Inner Purim Feast in Action
Esther 9:20-22 - A Neville Goddard interpretation
Read Esther 9 in context
Scripture Focus
Biblical Context
Mordecai's decree establishes Purim as an annual festival of joy, feasting, and generosity. It marks turning sorrow into a good day through unity and charity.
Neville's Inner Vision
Esther 9:20–22 whispers a law of the inner realm: you can appoint a day when your consciousness chooses the turn from sorrow to joy. Mordecai’s letters are not historical messengers but interventions of your I AM, informing all your inner states that a festival of rest from fear is now established. The 'days wherein the Jews rested from their enemies' speaks of quieting the inner opposition by assuming a different atmosphere—an inner rest that dissolves struggle in a larger good. 'The month which was turned unto them from sorrow to joy' is the completed act of imagining that a current of joy flows through your life, transforming mourning into a good day.
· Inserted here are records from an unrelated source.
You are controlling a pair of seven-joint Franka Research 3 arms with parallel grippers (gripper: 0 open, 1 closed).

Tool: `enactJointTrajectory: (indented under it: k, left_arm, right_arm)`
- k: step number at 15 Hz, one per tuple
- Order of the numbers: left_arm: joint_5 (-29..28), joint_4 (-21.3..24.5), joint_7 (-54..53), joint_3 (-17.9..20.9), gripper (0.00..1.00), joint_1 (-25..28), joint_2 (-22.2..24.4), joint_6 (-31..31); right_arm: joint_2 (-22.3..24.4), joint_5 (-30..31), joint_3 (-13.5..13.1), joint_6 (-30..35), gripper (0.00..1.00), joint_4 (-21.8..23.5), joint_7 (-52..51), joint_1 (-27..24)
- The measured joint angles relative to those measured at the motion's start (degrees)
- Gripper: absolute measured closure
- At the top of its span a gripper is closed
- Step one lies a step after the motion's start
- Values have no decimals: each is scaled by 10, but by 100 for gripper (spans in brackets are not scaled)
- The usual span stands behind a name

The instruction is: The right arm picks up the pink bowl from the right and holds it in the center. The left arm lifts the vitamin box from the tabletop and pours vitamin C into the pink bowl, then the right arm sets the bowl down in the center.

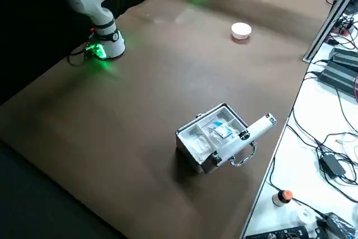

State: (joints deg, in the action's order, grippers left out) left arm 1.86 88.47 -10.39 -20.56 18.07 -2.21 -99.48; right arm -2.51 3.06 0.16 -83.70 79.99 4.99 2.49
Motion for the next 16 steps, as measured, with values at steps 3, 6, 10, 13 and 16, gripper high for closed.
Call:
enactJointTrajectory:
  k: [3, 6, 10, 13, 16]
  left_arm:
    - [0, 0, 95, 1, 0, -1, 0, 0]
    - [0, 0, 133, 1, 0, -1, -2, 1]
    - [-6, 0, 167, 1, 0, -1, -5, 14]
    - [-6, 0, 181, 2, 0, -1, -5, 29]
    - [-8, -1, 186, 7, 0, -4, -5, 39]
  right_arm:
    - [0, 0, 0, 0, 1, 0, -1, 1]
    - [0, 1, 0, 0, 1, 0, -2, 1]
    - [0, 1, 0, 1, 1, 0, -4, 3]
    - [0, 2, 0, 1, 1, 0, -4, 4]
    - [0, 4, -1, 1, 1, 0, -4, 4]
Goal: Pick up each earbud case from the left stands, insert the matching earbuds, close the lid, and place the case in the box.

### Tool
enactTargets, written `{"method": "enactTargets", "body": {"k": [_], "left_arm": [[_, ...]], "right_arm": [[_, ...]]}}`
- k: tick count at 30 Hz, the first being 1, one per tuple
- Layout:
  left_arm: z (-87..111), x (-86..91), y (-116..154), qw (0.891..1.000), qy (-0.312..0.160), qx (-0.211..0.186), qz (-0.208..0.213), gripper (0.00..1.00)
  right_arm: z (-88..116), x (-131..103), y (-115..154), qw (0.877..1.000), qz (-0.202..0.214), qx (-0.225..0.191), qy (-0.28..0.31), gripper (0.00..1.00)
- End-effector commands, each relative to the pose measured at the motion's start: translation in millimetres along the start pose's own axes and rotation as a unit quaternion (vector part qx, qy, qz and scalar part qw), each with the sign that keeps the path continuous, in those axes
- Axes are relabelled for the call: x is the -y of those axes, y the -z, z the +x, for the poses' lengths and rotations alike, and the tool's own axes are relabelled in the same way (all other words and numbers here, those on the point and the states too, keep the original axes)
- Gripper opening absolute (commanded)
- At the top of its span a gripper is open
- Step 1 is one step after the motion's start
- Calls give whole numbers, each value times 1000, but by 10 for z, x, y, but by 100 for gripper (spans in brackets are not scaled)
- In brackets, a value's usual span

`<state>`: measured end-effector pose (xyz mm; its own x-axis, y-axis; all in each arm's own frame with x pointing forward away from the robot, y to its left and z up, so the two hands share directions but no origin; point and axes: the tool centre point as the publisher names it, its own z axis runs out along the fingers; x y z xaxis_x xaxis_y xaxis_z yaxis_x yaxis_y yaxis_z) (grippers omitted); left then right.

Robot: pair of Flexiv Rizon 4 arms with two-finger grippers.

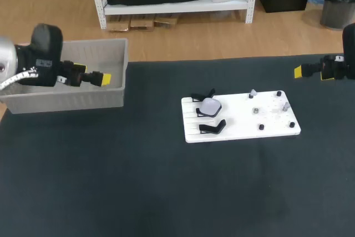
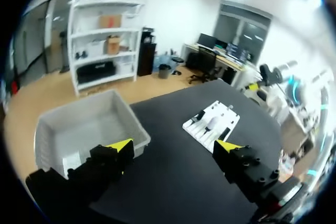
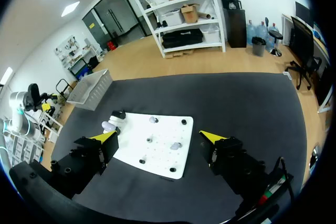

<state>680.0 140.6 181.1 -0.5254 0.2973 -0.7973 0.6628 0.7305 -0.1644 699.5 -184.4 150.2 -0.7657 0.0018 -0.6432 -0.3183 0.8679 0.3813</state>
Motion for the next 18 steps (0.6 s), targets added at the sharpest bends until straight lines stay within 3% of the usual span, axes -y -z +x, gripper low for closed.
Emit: {"method": "enactTargets", "body": {"k": [1,17,18], "left_arm": [[69,-52,29,926,-257,176,216,100],[69,-52,29,926,-257,176,216,100],[99,-1,-1,930,-253,173,203,100]], "right_arm": [[0,6,-3,1000,-1,0,0,100],[0,6,-3,1000,-1,0,0,100],[0,6,-3,1000,-1,0,0,100]]}}
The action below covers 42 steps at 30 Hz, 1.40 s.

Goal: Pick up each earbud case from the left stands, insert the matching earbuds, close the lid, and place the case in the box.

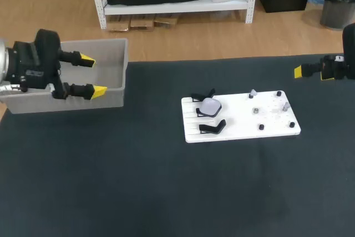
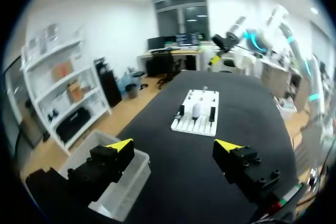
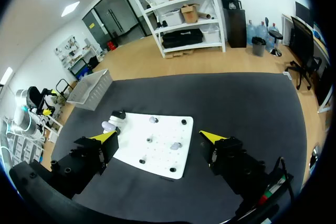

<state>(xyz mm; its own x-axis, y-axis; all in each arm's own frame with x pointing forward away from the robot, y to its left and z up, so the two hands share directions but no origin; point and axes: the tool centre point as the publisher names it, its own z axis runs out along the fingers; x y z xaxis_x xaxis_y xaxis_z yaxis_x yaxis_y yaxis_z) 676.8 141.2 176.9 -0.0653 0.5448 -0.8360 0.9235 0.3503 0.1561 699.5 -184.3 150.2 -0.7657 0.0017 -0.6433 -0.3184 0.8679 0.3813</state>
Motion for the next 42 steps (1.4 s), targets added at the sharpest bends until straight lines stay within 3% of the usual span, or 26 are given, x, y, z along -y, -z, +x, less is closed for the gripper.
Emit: {"method": "enactTargets", "body": {"k": [1,8,10,12,23,26,42], "left_arm": [[38,59,-37,986,-8,159,53,100],[-120,367,-477,991,5,124,52,100],[-153,434,-633,994,-2,98,49,100],[-203,510,-799,993,2,101,57,100],[-117,546,-1627,995,-12,57,81,100],[-106,574,-1850,993,-6,49,107,100],[-106,574,-1850,993,-6,49,107,100]], "right_arm": [[0,6,-3,1000,-1,0,0,100],[0,6,-3,1000,-1,0,0,100],[0,6,-3,1000,-1,0,0,100],[0,6,-3,1000,-1,0,0,100],[0,6,-3,1000,-1,0,0,100],[0,6,-3,1000,-1,0,0,100],[0,6,-3,1000,-1,0,0,100]]}}
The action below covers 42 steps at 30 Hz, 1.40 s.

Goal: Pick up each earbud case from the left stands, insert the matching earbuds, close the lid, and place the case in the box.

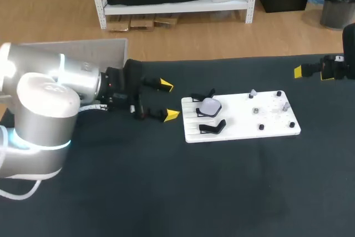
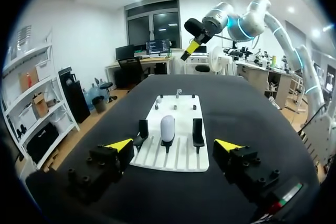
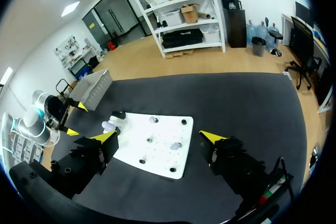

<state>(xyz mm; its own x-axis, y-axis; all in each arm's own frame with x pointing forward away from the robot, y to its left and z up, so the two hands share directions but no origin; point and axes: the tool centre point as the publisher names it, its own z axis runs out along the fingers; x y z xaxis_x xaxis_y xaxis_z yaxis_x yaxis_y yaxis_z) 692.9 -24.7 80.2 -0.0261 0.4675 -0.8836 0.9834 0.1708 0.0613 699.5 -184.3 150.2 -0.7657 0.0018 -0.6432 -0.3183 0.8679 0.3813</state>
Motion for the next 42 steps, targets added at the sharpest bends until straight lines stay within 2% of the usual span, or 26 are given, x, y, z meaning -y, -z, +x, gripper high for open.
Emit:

When you celebrate with feasting and with sending portions to others, you enact abundance from within and prove that your world mirrors your inner unity and mercy. The key is to dwell in that state, to make the festival ongoing in imagination, and to let acts of generosity become your automatic response. In this way Esther’s decree becomes a practical method for shifting every day from sorrow to the good you are and have always been.
Practice This Now
Imaginative_act: Assume the mood of Purim now. Write a mental decree to your inner community that rest from inner enemies is established, then feel the joy as if it is real today.